They have lapsed first into a democratic anarchy, and then into despotism. Their destroyers begin with engaging the people in unjust wars, by which that tender and virtuous regard for liberty is sapped and destroyed: having become tyrants, they are now ready to become slaves, and need only a master. The despot is always ready, under the cloak of the demagogue. He is the man who confines himself theoretically within the limits of the Constitution, until he has succeeded in destroying its ground-work in the hearts of the peopleuntil he has succeeded in intoxicating them with the consciousness of freedom, and in leading them on to the commission of national crimes, under the names of patriotism, glory, and enterprise. He is no conscious destroyer, but only a godless skeptic, smooth and fluent in speech, active in talent, and simply cold-blooded and dishonest when he dares be so. His tools are, perhaps, men superior to himself in dignity of character, and in obstinacy of purpose, whose narrow understandings he knows well how to darken with sophistries and flatteries. In his own opinion the demagogue is not a bad man; he means only to use the natural and customary means toward influence and wealth. The Union to him is a kind of firm, a combination of great powers for the purposes of defence, enrichment and aggrandizement; in enriching and aggrandizing himself at the expense of this corporation he seems to commit no sin. The Supernal Powers have denied him the knowledge of the true glory of humanity; he does not care to

By one mark we are to know himnamely:

That he earnestly professes one thing, and assiduously practices another.

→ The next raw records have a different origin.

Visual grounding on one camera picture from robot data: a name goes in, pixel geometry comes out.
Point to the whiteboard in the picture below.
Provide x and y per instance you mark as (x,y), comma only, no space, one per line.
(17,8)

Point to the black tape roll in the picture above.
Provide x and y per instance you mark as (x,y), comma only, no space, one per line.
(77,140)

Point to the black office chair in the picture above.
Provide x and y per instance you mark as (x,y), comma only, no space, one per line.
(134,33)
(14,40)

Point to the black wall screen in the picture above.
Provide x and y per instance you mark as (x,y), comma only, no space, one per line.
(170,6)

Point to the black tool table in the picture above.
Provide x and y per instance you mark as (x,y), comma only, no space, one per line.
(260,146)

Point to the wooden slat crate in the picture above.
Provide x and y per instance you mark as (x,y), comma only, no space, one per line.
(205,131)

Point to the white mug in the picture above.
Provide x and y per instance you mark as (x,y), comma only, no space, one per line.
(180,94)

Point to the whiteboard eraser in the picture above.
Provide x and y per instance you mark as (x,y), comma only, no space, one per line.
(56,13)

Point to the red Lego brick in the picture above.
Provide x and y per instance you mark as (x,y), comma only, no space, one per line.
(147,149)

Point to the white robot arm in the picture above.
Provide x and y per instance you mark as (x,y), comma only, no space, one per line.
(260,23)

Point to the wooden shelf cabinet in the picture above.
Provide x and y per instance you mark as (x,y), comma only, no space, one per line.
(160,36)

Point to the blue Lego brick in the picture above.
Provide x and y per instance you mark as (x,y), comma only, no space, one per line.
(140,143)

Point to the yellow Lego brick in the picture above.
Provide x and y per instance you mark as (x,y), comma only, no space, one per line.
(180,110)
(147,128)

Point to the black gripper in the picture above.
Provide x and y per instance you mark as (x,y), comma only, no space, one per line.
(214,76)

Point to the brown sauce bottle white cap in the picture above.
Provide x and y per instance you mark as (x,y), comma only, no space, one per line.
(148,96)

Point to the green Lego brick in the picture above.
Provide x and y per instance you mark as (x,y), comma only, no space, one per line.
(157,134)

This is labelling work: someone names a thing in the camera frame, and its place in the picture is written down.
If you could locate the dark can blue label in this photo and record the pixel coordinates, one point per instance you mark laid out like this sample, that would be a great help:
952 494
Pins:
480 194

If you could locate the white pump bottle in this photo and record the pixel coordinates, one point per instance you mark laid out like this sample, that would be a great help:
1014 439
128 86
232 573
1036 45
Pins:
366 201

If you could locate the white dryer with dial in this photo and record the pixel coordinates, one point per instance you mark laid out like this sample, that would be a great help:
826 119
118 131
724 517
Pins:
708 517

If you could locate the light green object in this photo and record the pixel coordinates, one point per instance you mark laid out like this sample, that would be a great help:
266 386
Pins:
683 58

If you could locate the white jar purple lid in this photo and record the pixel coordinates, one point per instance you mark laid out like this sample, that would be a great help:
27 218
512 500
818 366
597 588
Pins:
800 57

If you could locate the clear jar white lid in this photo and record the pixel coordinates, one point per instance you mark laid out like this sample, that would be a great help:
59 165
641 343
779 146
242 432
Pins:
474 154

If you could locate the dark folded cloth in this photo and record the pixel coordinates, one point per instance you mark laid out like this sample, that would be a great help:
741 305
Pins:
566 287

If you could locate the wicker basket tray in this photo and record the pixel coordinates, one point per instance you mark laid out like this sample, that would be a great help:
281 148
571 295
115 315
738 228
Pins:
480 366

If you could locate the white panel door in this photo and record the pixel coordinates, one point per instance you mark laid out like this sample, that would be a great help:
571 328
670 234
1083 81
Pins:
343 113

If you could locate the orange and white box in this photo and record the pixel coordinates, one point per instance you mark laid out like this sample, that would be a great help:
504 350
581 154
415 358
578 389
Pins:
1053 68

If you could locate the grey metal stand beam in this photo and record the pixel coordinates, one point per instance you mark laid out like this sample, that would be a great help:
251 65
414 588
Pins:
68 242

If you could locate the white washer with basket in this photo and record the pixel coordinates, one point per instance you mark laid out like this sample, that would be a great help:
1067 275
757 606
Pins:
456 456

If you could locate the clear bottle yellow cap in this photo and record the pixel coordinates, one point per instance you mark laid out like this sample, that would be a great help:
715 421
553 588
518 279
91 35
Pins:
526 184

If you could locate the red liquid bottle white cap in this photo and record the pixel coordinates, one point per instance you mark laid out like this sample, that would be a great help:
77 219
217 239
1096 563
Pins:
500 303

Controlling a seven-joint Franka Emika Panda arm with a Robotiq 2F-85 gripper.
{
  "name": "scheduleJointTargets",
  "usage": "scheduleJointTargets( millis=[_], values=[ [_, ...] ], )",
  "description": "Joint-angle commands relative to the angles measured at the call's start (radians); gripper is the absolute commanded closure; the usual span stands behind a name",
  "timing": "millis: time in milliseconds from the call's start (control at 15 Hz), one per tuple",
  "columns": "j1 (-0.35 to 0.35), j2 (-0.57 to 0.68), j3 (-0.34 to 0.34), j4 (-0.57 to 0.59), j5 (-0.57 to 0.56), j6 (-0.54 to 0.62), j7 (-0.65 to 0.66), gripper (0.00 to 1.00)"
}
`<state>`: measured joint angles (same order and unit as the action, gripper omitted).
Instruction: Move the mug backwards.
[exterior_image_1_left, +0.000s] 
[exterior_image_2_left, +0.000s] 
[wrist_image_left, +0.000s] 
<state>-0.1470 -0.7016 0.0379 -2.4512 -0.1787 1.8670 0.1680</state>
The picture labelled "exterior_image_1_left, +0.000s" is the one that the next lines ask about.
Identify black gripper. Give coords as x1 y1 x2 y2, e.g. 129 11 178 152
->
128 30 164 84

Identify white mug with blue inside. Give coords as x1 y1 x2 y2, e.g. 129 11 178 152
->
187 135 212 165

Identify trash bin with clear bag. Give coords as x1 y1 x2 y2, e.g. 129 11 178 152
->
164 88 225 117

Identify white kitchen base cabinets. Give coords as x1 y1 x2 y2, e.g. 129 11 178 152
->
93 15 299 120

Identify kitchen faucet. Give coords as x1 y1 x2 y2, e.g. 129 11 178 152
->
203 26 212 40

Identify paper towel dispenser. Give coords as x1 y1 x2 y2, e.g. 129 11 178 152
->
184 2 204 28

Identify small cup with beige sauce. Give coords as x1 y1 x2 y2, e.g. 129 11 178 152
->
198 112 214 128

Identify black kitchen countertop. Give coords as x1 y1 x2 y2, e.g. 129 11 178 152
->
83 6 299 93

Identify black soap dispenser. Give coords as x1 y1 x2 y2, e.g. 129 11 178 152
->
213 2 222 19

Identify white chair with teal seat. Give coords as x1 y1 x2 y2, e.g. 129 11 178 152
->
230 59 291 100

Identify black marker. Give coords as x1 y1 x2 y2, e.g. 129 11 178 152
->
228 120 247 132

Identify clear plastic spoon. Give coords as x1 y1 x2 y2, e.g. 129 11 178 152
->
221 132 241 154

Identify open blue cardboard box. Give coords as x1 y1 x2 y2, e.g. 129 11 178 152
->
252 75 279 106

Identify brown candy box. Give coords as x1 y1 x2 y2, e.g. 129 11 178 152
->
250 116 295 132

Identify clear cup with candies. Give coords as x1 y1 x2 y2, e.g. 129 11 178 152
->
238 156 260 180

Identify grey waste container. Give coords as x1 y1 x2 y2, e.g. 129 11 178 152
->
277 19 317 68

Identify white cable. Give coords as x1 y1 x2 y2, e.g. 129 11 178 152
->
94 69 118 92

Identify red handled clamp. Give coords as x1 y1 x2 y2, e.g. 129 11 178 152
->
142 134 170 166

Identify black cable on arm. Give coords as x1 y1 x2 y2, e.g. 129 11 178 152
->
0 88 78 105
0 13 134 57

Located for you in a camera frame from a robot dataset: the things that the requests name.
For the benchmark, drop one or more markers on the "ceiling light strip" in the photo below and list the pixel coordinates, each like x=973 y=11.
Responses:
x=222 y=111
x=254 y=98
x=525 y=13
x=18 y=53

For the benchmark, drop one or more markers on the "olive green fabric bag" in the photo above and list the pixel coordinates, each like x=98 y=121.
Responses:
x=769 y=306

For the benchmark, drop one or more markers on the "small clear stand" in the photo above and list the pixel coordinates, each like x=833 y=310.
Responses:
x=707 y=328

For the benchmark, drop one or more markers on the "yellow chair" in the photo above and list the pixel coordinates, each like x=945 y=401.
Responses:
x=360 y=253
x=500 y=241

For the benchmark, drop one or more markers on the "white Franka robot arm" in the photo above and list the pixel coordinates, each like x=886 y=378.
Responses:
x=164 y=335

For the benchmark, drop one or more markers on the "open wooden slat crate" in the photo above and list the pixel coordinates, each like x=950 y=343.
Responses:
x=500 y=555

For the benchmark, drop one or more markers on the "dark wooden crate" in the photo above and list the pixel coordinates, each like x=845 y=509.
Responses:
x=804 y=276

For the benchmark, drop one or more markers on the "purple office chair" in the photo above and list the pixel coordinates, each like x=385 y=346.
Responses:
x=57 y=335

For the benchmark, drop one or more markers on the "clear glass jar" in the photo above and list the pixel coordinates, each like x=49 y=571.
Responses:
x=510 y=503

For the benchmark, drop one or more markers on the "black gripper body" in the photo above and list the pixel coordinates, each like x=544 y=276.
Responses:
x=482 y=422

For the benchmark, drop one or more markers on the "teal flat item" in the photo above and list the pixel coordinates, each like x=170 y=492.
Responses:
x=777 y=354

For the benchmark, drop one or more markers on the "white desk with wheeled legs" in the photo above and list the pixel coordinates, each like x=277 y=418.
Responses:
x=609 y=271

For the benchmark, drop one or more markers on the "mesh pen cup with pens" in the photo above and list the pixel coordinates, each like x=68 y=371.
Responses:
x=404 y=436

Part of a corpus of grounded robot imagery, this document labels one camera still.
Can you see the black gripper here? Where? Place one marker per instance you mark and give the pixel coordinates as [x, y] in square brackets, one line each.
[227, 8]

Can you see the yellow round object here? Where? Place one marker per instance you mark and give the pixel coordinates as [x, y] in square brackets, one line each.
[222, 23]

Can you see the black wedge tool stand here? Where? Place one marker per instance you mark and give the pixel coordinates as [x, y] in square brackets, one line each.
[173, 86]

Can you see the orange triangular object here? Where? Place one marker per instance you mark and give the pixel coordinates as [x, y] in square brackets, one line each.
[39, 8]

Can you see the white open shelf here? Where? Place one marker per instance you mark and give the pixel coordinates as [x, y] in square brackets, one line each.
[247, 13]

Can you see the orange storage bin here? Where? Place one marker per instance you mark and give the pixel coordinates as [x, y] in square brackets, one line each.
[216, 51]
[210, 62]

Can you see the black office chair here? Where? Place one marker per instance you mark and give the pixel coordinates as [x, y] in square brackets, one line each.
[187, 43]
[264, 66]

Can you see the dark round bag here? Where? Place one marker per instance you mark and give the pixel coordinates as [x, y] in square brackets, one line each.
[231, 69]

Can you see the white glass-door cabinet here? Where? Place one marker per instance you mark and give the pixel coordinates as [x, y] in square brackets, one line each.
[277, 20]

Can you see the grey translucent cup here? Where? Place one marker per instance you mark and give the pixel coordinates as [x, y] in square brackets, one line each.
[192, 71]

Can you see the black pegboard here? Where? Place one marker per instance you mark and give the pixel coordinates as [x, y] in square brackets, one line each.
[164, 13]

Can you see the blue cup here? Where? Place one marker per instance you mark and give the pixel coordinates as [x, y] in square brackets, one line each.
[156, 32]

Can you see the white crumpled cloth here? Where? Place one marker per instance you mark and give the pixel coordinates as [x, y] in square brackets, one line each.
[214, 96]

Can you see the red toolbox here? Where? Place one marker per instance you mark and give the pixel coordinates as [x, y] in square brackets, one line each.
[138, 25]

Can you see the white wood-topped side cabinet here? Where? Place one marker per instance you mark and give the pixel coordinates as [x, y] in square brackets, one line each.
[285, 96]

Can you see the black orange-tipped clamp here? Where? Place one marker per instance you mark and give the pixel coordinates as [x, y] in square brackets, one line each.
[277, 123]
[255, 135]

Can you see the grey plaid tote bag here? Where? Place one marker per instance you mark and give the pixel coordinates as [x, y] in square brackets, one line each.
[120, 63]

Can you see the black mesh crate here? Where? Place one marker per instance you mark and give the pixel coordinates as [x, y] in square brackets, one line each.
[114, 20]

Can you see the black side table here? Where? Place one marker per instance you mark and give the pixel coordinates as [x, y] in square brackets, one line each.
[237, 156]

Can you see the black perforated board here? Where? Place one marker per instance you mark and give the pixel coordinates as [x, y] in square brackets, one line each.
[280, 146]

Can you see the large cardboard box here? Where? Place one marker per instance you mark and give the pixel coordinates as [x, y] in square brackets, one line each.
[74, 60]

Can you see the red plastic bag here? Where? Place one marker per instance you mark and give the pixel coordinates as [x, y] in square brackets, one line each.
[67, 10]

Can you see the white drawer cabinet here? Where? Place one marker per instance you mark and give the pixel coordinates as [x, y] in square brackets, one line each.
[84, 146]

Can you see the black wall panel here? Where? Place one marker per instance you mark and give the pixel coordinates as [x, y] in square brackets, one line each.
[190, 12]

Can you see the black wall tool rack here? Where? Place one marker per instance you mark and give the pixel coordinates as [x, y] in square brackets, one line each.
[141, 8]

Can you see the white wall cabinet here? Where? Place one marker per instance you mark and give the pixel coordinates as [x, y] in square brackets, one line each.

He professes to economize for the people, and loads them with expenses. He professes free trade, and advocates an indiscriminate Tariff.

He professes to be jealous of liberty, and goes on to swell the power of the Executive.

He professes a great tenderness of national honor, and plunges the nation into wars of mere robbery.

In a word, he is consistent in his conduct with none of the principles he professes; and he professes those which he thinks will sound best in most ears.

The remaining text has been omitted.